Laser Cutting vs Water Jet Cutting
Tooling 2000 | 27th August 2020
Five-Axis Laser Cutting Machine
In the manufacturing industry, you will encounter two primary methods for cutting materials. These are laser cutting and waterjet cutting. Both options provide a versatile option, but this often depends on the type of material you work with, as well as specific demands of the project. Today, we will analyse the difference between the two and identify where they are most suitable.
Laser cutting is a process that uses gas energy, including CO2, that is transmitted via a beam and controlled through mirrors. It is suitable for a wide variety of materials and applications and provides both precision and safety, which are crucial components and considered priorities when engaging in any cutting endeavour.
Waterjet cutting machines operate differently to 3D laser cutting alternatives. As the name suggests, they rely on pressurised water along with abrasives, such as aluminium oxide, to enhance cutting. The result is similar to natural erosion, only on an accelerated scale. While a laser cutter machine contains all the parts in one place, waterjet cutting will often have the device and the source separate.
What Can They Offer?
Precision cutting is a popular method that is used in a variety of sectors, including the Automotive Industry and the Medical Industry. Both processes offer a wide range of applications, and many consider laser cutting to be a method that complements waterjet procedures. However, you will find that laser machines, especially in the case of flatbed laser cutting, can offer slightly more diversity, making them suitable options in their own right.
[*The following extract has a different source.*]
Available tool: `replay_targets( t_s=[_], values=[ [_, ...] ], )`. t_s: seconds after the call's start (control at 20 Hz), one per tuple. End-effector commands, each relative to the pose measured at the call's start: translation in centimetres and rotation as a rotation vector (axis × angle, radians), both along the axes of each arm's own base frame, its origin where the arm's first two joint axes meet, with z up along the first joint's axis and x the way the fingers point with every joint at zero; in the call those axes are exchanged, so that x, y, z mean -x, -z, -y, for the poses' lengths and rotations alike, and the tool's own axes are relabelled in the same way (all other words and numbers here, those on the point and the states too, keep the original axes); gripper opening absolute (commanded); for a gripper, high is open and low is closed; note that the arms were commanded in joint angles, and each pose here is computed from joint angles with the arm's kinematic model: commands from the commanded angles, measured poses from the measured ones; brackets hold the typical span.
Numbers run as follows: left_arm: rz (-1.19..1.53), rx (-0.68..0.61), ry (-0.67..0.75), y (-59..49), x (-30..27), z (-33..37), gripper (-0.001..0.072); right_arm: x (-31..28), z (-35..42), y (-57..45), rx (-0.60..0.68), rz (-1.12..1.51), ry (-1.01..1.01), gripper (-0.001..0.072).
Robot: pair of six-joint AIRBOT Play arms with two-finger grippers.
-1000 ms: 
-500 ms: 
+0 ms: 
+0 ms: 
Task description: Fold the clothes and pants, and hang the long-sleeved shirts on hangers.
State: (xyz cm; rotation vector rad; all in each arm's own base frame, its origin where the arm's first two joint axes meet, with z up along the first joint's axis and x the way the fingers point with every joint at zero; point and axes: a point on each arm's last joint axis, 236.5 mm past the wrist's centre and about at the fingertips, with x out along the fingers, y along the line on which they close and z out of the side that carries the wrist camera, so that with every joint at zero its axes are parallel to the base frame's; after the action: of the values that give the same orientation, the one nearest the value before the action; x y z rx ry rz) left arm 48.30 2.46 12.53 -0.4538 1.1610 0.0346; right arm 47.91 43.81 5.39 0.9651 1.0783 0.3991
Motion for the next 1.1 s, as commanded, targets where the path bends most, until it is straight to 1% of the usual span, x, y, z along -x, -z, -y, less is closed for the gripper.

Both machines will deliver precision and optimal safety levels, protecting the staff and materials during the process. With laser cutting, you are also guaranteed exceptional accuracy, with the laser capable of reaching 0.006”, whereas waterjet cutting machines can only achieve 0.02”. It can also work with a more comprehensive range of materials, including plastics and wood, as well as having the ability to engrave materials, which is not possible with waterjet machines.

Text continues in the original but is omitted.